The Federal Reserve finally gave in this week, cutting interest rates for the first time in four years. And they didn’t just go small; they went big, slashing rates by a whopping half-point.
It’s like they’re trying to preempt a recession before it even happens. Fed chairman Jerome Powell says, “We’re not taking any chances. We’re going to be proactive here.”
The Fed’s “dot plot” (basically a bunch of dots on a graph) shows that they’re predicting interest rates will be lower by the end of next year. It’s like they’re trying to make up for lost time. Do you remember when they were totally caught off guard by inflation last year?
In conclusion, the Fed is being super careful this time around. They’re not messing around. They’re committed to keeping the economy strong and willing to do whatever it takes to avoid a recession.
Additional Note:
A group of lawmakers has called for an even more aggressive rate cut, urging the Federal Reserve to implement a three-quarter percentage point reduction. Senators Elizabeth Warren, John Hickenlooper, and Sheldon Whitehouse argue that a more cautious approach could risk a recession and damage the labor market.
This highlights the growing pressure on the Fed to take decisive action to stimulate the economy.
The Fed Fund futures market expects the Fed to cut rates up to 50 basis points at the November meeting and an additional 25 basis points at the December meeting.
Bank of Japan pauses on rate cuts but signals normalization (RISING RATES) will continue in the near future.
The Bank of Japan unanimously decided to keep its policy rate unchanged at 0.25%. Amid growing confidence in achieving its sustainable inflation target, the BoJ will closely watch the impact of FX movements on inflation.

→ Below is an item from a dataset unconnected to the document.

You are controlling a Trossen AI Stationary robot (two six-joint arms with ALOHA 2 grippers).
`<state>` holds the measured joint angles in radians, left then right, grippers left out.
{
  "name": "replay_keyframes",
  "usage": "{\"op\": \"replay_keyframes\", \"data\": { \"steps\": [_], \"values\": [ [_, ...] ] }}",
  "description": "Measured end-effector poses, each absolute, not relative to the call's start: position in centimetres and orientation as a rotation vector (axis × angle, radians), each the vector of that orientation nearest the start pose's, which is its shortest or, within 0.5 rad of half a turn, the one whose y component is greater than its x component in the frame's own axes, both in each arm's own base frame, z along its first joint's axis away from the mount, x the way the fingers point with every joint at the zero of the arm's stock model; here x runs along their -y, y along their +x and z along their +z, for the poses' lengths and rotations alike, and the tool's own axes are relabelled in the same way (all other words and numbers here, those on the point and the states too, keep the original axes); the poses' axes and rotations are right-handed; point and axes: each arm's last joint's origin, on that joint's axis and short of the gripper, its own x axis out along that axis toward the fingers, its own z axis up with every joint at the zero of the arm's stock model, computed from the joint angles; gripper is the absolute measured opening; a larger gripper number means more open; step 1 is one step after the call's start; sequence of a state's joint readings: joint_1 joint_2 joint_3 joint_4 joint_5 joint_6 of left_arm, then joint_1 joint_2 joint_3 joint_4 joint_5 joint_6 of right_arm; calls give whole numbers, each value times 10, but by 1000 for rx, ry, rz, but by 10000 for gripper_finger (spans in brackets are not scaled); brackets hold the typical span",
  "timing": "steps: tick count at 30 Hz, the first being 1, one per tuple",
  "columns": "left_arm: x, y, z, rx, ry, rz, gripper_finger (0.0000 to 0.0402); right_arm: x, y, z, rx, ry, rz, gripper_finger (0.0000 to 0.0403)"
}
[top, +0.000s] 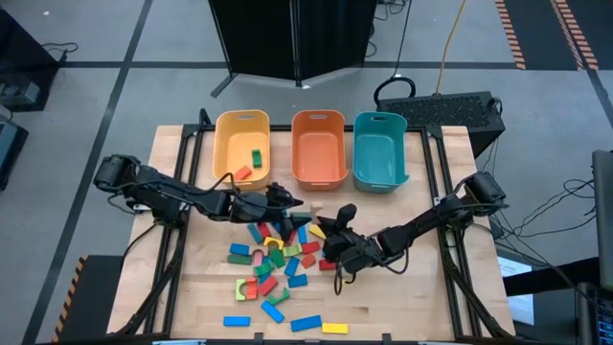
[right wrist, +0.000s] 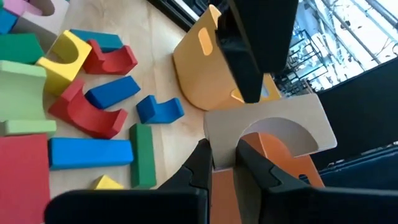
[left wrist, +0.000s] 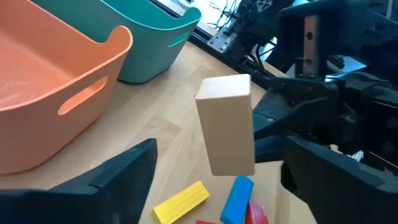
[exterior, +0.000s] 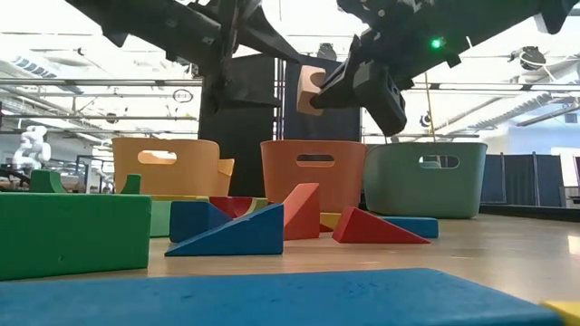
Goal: Sort blocks by size
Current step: Put the gray arch block into the yellow bin
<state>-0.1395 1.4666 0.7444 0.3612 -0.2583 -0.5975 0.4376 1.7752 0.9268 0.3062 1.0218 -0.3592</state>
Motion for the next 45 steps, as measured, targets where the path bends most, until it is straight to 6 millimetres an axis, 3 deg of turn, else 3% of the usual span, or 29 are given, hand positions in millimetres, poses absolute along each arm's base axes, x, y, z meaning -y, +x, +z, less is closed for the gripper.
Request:
{"op": "replay_keyframes", "data": {
  "steps": [13,22,45],
  "values": [
    [21,308,223,-229,-515,218,367,-121,335,180,-485,-723,-485,27],
    [21,308,224,-219,-514,214,292,-114,339,184,-459,-710,-508,27],
    [15,309,228,-192,-459,173,145,-112,342,188,-429,-705,-529,30]
  ]
}}
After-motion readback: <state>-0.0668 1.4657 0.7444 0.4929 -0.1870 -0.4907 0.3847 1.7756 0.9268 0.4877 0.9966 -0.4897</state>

The timing of the next hike remains uncertain, but we see a chance of a hike in December.
The hedge fund oil shorting party is winding down. After a wild ride of shorting oil futures, some are finally calling it quits when WTI crude bounced back above some key trendlines and $70 a barrel.

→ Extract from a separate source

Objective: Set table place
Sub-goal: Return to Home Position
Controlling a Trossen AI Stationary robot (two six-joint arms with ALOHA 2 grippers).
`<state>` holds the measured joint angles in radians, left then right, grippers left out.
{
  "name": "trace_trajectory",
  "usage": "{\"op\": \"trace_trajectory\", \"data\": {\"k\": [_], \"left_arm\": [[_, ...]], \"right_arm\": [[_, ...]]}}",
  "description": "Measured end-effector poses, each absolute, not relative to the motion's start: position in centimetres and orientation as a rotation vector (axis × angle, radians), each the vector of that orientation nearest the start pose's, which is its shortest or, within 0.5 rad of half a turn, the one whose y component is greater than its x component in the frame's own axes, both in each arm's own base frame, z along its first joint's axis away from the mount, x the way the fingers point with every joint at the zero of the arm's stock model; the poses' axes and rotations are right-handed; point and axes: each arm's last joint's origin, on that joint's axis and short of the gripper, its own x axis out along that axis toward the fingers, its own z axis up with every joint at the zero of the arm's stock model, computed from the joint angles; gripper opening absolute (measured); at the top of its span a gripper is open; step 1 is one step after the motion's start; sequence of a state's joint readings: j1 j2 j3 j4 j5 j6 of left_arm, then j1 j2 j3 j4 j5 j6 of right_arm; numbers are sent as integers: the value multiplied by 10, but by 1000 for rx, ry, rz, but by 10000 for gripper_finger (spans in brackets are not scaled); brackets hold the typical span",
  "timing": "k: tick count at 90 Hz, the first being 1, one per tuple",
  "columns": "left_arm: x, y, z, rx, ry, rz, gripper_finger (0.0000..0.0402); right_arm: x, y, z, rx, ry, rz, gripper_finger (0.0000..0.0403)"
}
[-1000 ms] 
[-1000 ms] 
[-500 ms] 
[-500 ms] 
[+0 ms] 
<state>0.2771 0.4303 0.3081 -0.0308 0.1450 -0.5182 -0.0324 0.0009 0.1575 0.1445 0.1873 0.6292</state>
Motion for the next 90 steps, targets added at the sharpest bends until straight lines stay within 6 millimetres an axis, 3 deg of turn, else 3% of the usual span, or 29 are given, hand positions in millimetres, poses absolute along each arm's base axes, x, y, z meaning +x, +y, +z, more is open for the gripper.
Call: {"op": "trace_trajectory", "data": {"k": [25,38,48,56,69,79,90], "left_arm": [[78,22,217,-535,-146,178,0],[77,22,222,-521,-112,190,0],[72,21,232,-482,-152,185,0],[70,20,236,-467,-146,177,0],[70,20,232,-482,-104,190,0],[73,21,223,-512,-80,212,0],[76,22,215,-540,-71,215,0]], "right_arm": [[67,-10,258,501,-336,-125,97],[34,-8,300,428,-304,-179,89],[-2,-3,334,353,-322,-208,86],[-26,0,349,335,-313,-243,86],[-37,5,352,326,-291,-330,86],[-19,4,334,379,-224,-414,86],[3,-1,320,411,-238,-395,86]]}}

But don’t start thinking the bulls are completely out of the woods just yet. Despite the low oil inventories in Cushing, Oklahoma, and the slower-than-expected recovery from Hurricane Francine, the hedge funds still have plenty of ammunition to play with. They can use the rising U.S. budget deficit, the pathetic job market, and the crumbling Chinese economy as their reasons.
The shorts are finally getting bored and looking for their next shiny object to play with.
The Ticking Time Bomb Nobody Wants to Talk About – Imagine the federal debt as a giant, ticking time bomb. It’s sitting in plain sight, but somehow, our presidential candidates seem to be playing a game of “Let’s Pretend It Doesn’t Exist.”
Both candidates discuss economic policies, taxes, and spending, but when it comes to the mountain of debt piling up, they seem suddenly struck with selective mutism. Maybe they think if they ignore it, it’ll just go away.
As our favorite event-driven analyst, Kuppy, would say, “They just missed their target by a whopping $1 trillion. If this were a stock, it’d be down 40% before the market even opened.”
It’s time for someone to take this debt seriously before it’s too late. The canary in the coal mine is singing at the top of its lungs, and it’s time to pay attention.